EXERCISE DESCRIPTION → With nothing added or dropped, output every record below exactly.

LISTED ENTRIES →
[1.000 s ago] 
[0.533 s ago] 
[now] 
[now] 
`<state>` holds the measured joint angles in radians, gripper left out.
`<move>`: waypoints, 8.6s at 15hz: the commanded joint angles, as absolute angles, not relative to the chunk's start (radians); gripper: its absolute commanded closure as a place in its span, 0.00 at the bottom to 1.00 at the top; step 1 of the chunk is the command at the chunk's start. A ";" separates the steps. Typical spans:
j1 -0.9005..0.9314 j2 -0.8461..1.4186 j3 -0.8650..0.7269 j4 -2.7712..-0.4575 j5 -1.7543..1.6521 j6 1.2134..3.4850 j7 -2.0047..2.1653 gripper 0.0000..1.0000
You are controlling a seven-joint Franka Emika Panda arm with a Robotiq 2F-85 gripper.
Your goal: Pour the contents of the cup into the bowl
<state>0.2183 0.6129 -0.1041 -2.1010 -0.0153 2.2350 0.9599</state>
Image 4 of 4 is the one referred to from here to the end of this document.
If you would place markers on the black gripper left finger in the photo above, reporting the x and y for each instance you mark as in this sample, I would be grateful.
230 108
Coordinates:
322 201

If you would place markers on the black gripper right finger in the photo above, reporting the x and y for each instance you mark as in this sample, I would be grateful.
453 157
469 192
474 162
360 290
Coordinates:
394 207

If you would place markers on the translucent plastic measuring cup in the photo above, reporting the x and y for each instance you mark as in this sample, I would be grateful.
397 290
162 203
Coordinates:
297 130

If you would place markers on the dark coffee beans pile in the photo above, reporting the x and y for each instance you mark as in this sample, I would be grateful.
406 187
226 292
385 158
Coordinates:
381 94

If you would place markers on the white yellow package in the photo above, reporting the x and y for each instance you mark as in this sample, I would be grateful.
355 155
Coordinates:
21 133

TASK RESULT →
[1.000 s ago] 
[0.533 s ago] 
[now] 
[now] 
`<state>` holds the measured joint angles in radians, gripper left out.
`<move>`: waypoints, 8.6s at 15hz: the commanded joint angles, as absolute angles, not relative to the chunk's start (radians); gripper: its absolute commanded closure as a place in its span, 0.00 at the bottom to 1.00 at the top; step 1 of the chunk is the command at the chunk's start. A ";" separates the steps. Typical spans:
j1 -0.9005..0.9314 j2 -0.8461..1.4186 j3 -0.8650..0.7269 j4 -2.7712..-0.4575 j5 -1.7543..1.6521 j6 1.2134..3.4850 j7 -2.0047..2.1653 gripper 0.0000..1.0000
You are controlling a seven-joint Franka Emika Panda arm with a Robotiq 2F-85 gripper.
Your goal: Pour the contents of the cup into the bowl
<state>0.2183 0.6129 -0.1041 -2.1010 -0.0153 2.2350 0.9599</state>
Image 4 of 4 is the one referred to from here to the end of this document.
If you would place markers on the black gripper left finger in the photo above, reporting the x and y for each instance you mark as in this sample, I would be grateful.
230 108
Coordinates:
322 201

If you would place markers on the black gripper right finger in the photo above, reporting the x and y for each instance you mark as in this sample, I would be grateful.
453 157
469 192
474 162
360 290
Coordinates:
394 207

If you would place markers on the translucent plastic measuring cup in the photo above, reporting the x and y for each instance you mark as in this sample, I would be grateful.
397 290
162 203
Coordinates:
297 130

If you would place markers on the dark coffee beans pile in the photo above, reporting the x and y for each instance you mark as in this sample, I would be grateful.
406 187
226 292
385 158
Coordinates:
381 94

If you would place markers on the white yellow package in the photo above, reporting the x and y for each instance you mark as in this sample, I would be grateful.
355 155
Coordinates:
21 133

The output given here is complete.